◆ EXERCISE DESCRIPTION ◆
The required output is the line containing "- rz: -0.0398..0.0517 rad" through the final line of the material below, printed exactly, with no other lines.

◆ THE DATA ◆
━━━━━━━━

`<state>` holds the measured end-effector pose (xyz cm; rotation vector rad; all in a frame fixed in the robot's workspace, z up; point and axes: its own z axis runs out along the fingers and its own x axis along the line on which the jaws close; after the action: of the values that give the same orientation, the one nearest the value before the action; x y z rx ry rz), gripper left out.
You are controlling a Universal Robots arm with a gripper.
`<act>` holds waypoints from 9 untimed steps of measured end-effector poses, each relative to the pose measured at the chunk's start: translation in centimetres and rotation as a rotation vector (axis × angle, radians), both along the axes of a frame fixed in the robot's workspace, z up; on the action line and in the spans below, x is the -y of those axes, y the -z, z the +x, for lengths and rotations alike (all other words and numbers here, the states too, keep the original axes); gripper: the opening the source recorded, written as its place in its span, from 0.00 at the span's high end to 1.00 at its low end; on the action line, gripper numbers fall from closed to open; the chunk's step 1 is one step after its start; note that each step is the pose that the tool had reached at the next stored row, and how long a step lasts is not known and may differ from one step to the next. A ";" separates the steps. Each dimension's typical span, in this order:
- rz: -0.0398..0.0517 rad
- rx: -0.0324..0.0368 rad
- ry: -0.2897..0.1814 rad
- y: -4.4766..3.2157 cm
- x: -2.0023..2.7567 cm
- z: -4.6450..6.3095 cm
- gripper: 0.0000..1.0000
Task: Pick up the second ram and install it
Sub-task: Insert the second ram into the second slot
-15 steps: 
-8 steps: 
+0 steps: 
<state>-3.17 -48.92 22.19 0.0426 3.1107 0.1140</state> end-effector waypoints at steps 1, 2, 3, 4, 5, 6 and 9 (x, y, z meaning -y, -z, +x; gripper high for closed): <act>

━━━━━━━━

◆ SOLUTION TO THIS PROBLEM ◆
- rz: -0.0398..0.0517 rad
- rx: -0.0324..0.0368 rad
- ry: -0.2897..0.1814 rad
- y: -4.4766..3.2157 cm
- x: -2.0023..2.7567 cm
- z: -4.6450..6.3095 cm
- gripper: 0.0000..1.0000
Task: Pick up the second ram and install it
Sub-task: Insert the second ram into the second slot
-15 steps: 
-8 steps: 
+0 steps: 
<state>-3.17 -48.92 22.19 0.0426 3.1107 0.1140</state> end-effector waypoints at steps 1, 2, 3, 4, 5, 6 and 9 (x, y, z meaning -y, -z, +x; gripper high for closed): <act>

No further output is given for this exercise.